Permalink Submitted by fairira on Mon, 2022-02-07 20:43
Alan-iracritic, I thought that one had 10 calendar years AFTER the year of inheritance to drain an inherited IRA or effectively 10 and a fraction years in all. IF that is correct, I would think the inherited IRA has to be drained by 12/31/2032 if the father passed away in 2021 (or 12/31/2033 if he passed this year).Thank you for your response and bless you for your many years of helpful information to tens if not hundreds of thousands of persons.
Permalink Submitted by Heidi Quinn on Tue, 2022-02-15 14:06
One follow up question: Can the Roth status remain intact if I exceed the income limits for a Roth?
Permalink Submitted by Alan - IRA critic on Tue, 2022-02-15 17:25
If you are referring to the inherited Roth IRA, it is not affected by your income. Neither is a Roth IRA that you own except that you cannot make new contributions to it in years that your modified AGI is too high.

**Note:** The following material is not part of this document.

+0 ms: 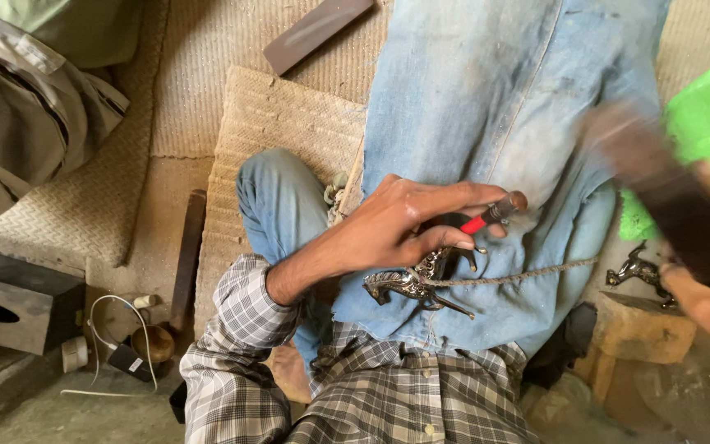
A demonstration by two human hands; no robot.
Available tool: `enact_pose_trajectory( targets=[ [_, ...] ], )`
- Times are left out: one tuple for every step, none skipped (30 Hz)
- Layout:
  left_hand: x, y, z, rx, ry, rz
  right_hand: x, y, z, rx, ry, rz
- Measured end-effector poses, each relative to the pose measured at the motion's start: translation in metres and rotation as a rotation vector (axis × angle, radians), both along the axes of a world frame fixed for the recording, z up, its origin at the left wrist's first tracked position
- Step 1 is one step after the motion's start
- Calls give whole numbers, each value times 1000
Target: The person sits cross-legged on the floor with a small cast metal horse figurine tied in place with rope, and uses a red-handled punch and a wooden mallet to repeatedly hammer and detail the figurine's surface, repositioning the punch as they work, with other finished figurines lying nearby.
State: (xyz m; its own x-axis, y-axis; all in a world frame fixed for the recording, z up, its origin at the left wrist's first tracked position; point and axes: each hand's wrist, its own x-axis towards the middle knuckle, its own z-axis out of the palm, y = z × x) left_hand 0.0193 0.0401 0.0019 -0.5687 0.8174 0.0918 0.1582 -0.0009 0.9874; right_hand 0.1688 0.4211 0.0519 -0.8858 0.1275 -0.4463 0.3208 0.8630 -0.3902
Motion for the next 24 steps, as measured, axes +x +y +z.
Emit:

Permalink Submitted by Alan - IRA critic on Mon, 2022-02-07 20:51
Yes, the 10 year period is composed of 10 full years starting in the year after the year of death. For a 2021 death, those 10 years are 2022-2031, so the inherited IRA must be drained by 12/31/2031. You were apparently not counting the years correctly.
Permalink Submitted by fairira on Tue, 2022-02-08 06:16
Thank you and of course you are correct. Some day I must learn how to count from 1 to 10. One would think I’d know that after having a Math major in college.